Based on the session presentations, ARC recommends the following actions for owner-operators and other technology users:
- A reliable communication network is a necessity in both offshore and onshore installations.
- Organizations should leverage the power of APM solutions to design for reliability.
- Safety system data integration remains a challenge; creating an impediment to system reproducibility.
Ensure Communication Network Reliability First
The significant benefits enabled by the Industrial Internet of Things (IIoT) can only be realized if communication is reliable. When considering managing assets, one’s attention is drawn directly to the asset without considering the reliability of the asset’s communication network. In his presentation, Mr. Maamor, Principal Instrumentation and Control Engineer at Petronas, reminded session attendees that while asset reliability is the ultimate goal, it can never be assured if network communication is unreliable.
A fully integrated oil and gas multinational based in Malaysia, Petronas employs over 15,000 people to operate its more than 80 development projects around the world. The company’s operations include 130 onshore and offshore rigs, 23 FPSO/FSO units, six LNG projects, and four unconventional assets. Improving the safety and reliability of asset management was the project goal for Petronas. The project’s objectives were to assess the performance of a long-distance ISA100.11a wireless communication system in an offshore environment and test the performance and interoperability of the system for wireless gas detection.
Located in the South China Sea 130 kilometers offshore, the Zuhal unmanned platform was selected to demonstrate the reliability, interoperability, and delivery of full wireless functionality over a long distance due to its remote location and harsh operating environment. Other project considerations included signal transmission distance of five kilometers and the potential for signal interference caused by steel structures on the rig. System hardware included a gateway, two access points, multiple pressure transmitters and gas detectors, four repeaters, and four high-gain antennae. Petronas employed Yokogawa’s web-based FAST/TOOLS system architecture for system management, control, and visualization.
Received Signal Strength Indicator (RSSI) and the Packet Error Rate (PER) were designated as test metrics. During the six-month test period, the system maintained an approximate signal strength of 60 dbm and 0 percent PER. This demonstrated the robustness of the ISA100 Wireless Standard for long distances in a harsh environment. Perhaps more importantly, the test demonstrated that plug-and-play interoperability of different vendor products in the network is achievable.
The Petronas team believes that its research has proven the concrete benefits of ISA100 Wireless in safety applications. These include delivering cost reductions and operational flexibility. The research also demonstrated that ISA100 Wireless can deliver full wireless functionality in mesh, star, or mixed topologies.
At the close of the session, Mr. Andre Ristaino, Managing Director, ISA100 Wireless Compliance Institute presented the Institute’s 2015 Excellence in Automation Award to Mr. Maamor and Petronas for this research project, citing that it quantified the performance of an ISA100 Wireless based safety system at an offshore operational site.

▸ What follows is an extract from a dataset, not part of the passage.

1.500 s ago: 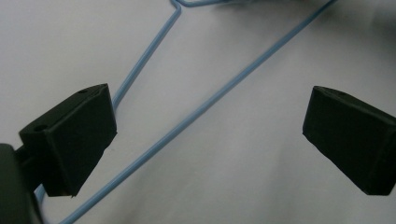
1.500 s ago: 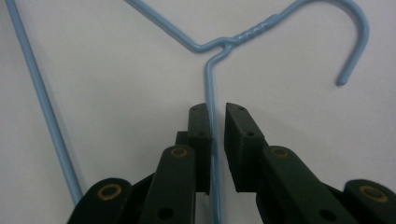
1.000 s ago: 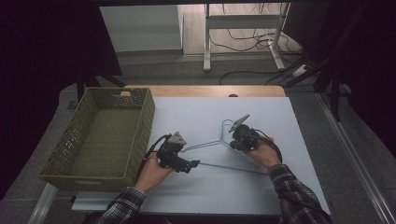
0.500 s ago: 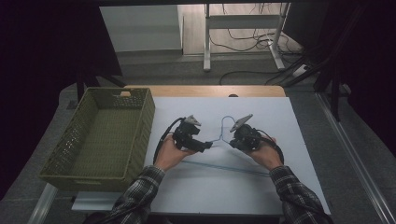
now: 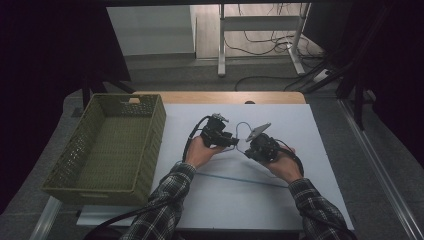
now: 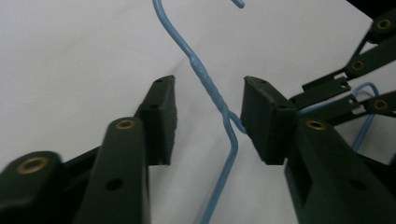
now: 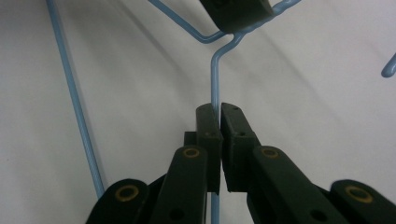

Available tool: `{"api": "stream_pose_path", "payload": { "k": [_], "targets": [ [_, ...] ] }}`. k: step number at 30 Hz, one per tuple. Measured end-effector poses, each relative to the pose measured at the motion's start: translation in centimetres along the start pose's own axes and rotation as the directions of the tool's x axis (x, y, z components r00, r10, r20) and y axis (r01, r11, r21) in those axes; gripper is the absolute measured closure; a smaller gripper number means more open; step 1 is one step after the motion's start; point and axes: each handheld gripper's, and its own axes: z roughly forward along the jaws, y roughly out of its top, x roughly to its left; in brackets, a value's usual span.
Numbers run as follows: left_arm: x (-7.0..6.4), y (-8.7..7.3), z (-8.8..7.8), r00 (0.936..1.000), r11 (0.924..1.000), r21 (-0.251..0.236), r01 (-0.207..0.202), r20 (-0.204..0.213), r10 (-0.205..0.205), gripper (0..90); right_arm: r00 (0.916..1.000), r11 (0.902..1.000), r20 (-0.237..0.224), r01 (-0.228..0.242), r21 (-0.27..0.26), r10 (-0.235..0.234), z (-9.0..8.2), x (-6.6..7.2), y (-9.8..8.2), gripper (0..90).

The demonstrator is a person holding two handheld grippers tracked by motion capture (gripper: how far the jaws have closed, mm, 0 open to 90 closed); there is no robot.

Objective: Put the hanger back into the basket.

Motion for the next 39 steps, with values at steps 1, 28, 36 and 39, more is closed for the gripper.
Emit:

Managing Safety System Lifecycle
According to ARC safety experts, while safety system practitioners are concerned about adherence, they are not leveraging their efforts to deliver benefits over the lifecycle of the system. For example, proof test results, audit findings, and logbook notes are generally not stored in an integrated, sharable, and searchable manner; rendering this a non-reproducible, one-off activity. The danger lies when complacency sets in, since even when nothing obvious appears wrong, conditions can imperceptibly change. Assets get older, the risk profile may become elevated, or the control strategy may change; making the as-commissioned and as-tested state of the safety system invalid.
Comprehensive safety lifecycle management can improve the repeatability of the process, reinforce the desired behavior, and help reduce overall safety risk. However, timeliness is crucial. The pertinent data must first be collected, documented, and acted upon. Most importantly, the results must be recorded and integrated with tangential systems. Related testing must be performed in a reliable and repeatable manner. Changes in control strategy may require a change to the layers of protection analysis (LOPA) to determine if the existing safeguards are adequate. By having a more realistic view of the safety profile, owner-operators may uncover the opportunity to extend asset life.
Design for Reliability Using APM Data
Enterprises in all industries profess that safety is their top priority and state that it is the responsibility of all employees. However, reliability is gaining ground as evidenced in Tuesday’s General Session Executive Panel discussion where each member of the panel cited reliability as the most important thing to them. An important distinction between the two is that process and employee safety are heavily regulated; reliability is not.
The goal of a safety culture is to avoid incidents and accidents. In a reliability culture, the emphasis is on preventing failures. Although the goals are different, the synergies between them are obvious. For example, to be successful, both require a commitment from the highest levels on the organization. Behaviors that ensure safety and reliability are so embedded in daily activities that they become second nature. Roles and responsibilities are clearly defined, communicated, and understood. Periodic audits and adjustments are made accordingly based on measureable metrics. Root cause analysis (RCA) is applied to eliminate asset failures and plant incidents and training is ongoing.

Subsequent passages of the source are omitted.